Records provided –
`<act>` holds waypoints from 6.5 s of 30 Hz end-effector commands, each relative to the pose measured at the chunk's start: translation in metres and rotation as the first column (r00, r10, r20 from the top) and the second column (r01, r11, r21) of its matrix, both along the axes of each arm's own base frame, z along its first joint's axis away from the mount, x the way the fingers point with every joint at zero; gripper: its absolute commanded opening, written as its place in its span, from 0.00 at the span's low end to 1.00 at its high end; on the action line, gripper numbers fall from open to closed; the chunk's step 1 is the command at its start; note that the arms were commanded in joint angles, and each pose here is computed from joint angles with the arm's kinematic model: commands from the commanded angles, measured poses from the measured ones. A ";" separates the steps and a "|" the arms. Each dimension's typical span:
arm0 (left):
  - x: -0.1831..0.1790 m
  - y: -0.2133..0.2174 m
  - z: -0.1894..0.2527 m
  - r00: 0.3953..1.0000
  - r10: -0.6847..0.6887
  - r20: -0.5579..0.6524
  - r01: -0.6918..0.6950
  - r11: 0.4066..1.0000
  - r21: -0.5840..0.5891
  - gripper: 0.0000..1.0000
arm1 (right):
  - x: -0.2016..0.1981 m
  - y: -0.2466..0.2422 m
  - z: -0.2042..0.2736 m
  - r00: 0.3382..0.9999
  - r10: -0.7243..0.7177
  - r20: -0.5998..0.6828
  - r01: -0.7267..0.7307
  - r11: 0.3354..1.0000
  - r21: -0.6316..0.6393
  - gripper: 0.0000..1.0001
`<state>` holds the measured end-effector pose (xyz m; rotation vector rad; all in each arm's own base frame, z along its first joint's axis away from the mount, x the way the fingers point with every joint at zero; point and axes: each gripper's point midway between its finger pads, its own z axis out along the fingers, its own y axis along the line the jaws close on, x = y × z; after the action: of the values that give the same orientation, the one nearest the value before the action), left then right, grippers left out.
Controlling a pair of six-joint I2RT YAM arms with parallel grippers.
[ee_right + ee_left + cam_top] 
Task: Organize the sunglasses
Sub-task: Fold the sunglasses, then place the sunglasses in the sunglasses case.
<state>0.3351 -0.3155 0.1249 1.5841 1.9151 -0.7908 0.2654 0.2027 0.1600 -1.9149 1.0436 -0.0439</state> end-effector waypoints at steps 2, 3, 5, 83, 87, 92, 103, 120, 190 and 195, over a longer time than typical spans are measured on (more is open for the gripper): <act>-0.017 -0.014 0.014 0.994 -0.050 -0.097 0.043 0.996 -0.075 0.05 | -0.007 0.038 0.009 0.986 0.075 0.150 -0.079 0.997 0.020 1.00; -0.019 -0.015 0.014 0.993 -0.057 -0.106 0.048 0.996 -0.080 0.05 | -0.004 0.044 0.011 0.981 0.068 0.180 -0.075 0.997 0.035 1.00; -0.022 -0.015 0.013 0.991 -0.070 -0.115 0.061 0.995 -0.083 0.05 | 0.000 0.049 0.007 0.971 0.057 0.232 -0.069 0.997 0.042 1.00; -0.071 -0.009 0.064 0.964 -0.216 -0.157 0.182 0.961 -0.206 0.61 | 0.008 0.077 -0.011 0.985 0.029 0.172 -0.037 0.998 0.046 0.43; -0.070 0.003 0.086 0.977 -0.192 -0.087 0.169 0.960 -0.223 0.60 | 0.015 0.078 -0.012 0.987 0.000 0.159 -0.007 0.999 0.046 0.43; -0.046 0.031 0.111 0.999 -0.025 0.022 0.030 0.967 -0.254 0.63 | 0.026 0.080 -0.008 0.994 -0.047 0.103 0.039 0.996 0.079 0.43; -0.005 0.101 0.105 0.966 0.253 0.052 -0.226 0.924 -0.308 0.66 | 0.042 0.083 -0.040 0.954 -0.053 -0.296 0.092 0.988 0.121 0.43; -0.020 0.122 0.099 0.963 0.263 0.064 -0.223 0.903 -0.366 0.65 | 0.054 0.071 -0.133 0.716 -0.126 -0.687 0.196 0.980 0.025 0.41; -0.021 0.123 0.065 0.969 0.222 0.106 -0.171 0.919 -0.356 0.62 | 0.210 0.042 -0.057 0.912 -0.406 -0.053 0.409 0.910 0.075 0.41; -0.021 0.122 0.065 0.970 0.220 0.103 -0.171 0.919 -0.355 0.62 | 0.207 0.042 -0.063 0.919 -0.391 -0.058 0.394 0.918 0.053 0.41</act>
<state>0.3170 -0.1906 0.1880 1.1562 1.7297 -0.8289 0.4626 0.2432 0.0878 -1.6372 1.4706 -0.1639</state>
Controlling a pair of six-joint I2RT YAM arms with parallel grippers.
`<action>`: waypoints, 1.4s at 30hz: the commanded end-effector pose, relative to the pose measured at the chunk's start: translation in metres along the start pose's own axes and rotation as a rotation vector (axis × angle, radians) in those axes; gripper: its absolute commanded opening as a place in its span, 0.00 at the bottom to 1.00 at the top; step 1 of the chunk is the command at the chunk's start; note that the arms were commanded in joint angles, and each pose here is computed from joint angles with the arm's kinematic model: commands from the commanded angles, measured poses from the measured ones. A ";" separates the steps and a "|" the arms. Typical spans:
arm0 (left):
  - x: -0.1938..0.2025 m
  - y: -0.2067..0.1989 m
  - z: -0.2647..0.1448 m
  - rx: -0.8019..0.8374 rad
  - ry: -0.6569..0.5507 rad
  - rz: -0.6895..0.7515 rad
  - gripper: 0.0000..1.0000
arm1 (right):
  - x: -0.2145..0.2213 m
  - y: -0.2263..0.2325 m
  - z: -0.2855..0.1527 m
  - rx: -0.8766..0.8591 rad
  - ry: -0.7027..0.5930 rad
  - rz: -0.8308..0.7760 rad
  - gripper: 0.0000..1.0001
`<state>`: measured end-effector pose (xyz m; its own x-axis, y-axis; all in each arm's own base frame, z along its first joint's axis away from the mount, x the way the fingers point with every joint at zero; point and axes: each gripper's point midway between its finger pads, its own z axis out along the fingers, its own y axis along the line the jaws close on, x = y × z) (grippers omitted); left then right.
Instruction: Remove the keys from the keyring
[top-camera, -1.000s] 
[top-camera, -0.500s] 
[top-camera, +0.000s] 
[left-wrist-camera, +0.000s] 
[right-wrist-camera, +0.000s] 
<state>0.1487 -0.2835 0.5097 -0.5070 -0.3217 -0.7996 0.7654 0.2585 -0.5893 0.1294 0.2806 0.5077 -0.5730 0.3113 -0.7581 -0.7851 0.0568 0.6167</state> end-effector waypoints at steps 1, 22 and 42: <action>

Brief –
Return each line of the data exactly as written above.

Answer box –
`<act>` holds waypoints from 6.5 s of 30 Hz end-effector commands, each relative to the pose measured at the chunk's start: translation in metres and rotation as the first column (r00, r10, r20 from the top) and the second column (r01, r11, r21) of its matrix, both along the axes of each arm's own base frame, z along its first joint's axis away from the mount, x the way the fingers point with every joint at zero; gripper: its absolute commanded opening, written as its place in its span, from 0.00 at the span's low end to 1.00 at its high end; on the action line, gripper numbers fall from open to closed; the chunk's step 1 is the command at its start; note that the arms were commanded in joint angles, and each pose here is computed from joint angles with the arm's kinematic model: commands from the commanded angles, measured poses from the measured ones. A ";" separates the steps and a "|" the arms. Each dimension's typical span:
arm0 (left):
  - x: -0.1831..0.1790 m
  - y: -0.2133..0.2174 m
  - z: -0.1894..0.2527 m
  - r00: 0.3953..1.0000
  - r10: -0.6847..0.6887
  - r20: -0.5579..0.6524
  - r01: -0.6918..0.6950
  - r11: 0.4066..1.0000
  - r21: -0.5840..0.5891
  - gripper: 0.0000..1.0000
arm1 (right):
  - x: -0.2016..0.1981 m
  - y: -0.2466..0.2422 m
  - z: -0.2042..0.2736 m
  - r00: 0.3382..0.9999
  - r10: -0.7243..0.7177
  - r20: -0.5998..0.6828
  - r01: -0.7267..0.7307
  - r11: 0.3354..1.0000
  - r21: -0.6316..0.6393
  - gripper: 0.0000..1.0001
`<state>` holds the measured end-effector pose (xyz m; rotation vector rad; all in each arm's own base frame, z along its first joint's axis away from the mount, x the way the fingers point with every joint at zero; point and axes: each gripper's point midway between its finger pads, its own z axis out along the fingers, its own y axis along the line the jaws close on, x = y × z; after the action: of the values that give the same orientation, the one nearest the value before the action), left then right, grippers left out.
Controlling a pair of six-joint I2RT YAM arms with parallel grippers.
[ee_right + ee_left + cam_top] 
Task: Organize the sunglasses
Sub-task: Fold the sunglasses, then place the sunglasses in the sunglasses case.
<state>0.3351 -0.3155 0.1249 1.5841 1.9151 -0.7908 0.2654 0.2027 0.1600 -1.9149 1.0436 -0.0439</state> end-effector waypoints at steps 2, 3, 5, 83, 87, 92, 103, 120, 190 and 195, over a longer time than typical spans are measured on (more is open for the gripper): <act>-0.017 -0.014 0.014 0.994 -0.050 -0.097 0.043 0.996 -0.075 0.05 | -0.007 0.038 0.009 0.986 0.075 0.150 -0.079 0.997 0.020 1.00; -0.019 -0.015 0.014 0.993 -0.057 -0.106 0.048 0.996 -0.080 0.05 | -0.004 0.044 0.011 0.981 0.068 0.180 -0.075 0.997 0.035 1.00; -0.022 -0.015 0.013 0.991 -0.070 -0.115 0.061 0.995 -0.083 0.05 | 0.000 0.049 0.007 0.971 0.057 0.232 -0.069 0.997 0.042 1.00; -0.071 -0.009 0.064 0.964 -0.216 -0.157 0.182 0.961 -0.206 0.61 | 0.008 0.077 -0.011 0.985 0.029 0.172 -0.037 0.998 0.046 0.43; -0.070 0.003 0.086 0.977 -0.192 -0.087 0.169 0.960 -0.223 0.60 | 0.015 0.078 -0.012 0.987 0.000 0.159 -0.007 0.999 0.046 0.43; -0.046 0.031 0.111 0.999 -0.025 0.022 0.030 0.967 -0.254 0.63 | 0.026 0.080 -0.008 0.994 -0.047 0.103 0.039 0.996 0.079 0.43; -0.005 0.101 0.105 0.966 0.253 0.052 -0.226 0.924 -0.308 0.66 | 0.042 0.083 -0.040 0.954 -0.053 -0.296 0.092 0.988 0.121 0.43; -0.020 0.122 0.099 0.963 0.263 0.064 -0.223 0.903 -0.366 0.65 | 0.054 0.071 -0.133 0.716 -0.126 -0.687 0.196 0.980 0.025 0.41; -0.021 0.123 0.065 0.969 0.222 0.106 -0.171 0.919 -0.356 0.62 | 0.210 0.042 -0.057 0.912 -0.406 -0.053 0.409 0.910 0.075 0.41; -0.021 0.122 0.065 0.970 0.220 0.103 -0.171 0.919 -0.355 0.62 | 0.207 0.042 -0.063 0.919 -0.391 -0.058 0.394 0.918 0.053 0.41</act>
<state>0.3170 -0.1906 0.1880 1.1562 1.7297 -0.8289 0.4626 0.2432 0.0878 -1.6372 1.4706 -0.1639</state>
Controlling a pair of six-joint I2RT YAM arms with parallel grippers.
`<action>`: waypoints, 1.4s at 30hz: the commanded end-effector pose, relative to the pose measured at the chunk's start: translation in metres along the start pose's own axes and rotation as a rotation vector (axis × angle, radians) in those axes; gripper: its absolute commanded opening as a place in its span, 0.00 at the bottom to 1.00 at the top; step 1 of the chunk is the command at the chunk's start; note that the arms were commanded in joint angles, and each pose here is computed from joint angles with the arm's kinematic model: commands from the commanded angles, measured poses from the measured ones. A ";" separates the steps and a "|" the arms. Typical spans:
arm0 (left):
  - x: -0.1938..0.2025 m
  - y: -0.2067..0.1989 m
  - z: -0.2647..0.1448 m
  - rx: -0.8019..0.8374 rad
  - ry: -0.6569..0.5507 rad
  - rz: -0.6895..0.7515 rad
  - gripper: 0.0000..1.0000
arm1 (right):
  - x: -0.2145..0.2213 m
  - y: -0.2263..0.2325 m
  - z: -0.2855..0.1527 m
  - rx: -0.8766..0.8591 rad
  - ry: -0.7027..0.5930 rad
  - rz: -0.8308..0.7760 rad
  - gripper: 0.0000..1.0001
`<state>`: measured end-effector pose (xyz m; its own x-axis, y-axis; all in each arm's own base frame, z along its first joint's axis away from the mount, x the way the fingers point with every joint at zero; point and axes: each gripper's point midway between its finger pads, its own z axis out along the fingers, its own y axis along the line the jaws close on, x = y × z) (grippers omitted); left then right.
Instruction: Remove the keys from the keyring
[top-camera, -1.000s] 
[top-camera, -0.500s] 
[top-camera, +0.000s] 
[left-wrist-camera, +0.000s] 
[right-wrist-camera, +0.000s] 
<state>0.1487 -0.2835 0.5097 -0.5070 -0.3217 -0.7996 0.7654 0.2585 -0.5893 0.1294 0.2806 0.5077 -0.5730 0.3113 -0.7581 -0.7851 0.0568 0.6167</state> end-effector waypoints at steps 1, 22 and 42: <action>

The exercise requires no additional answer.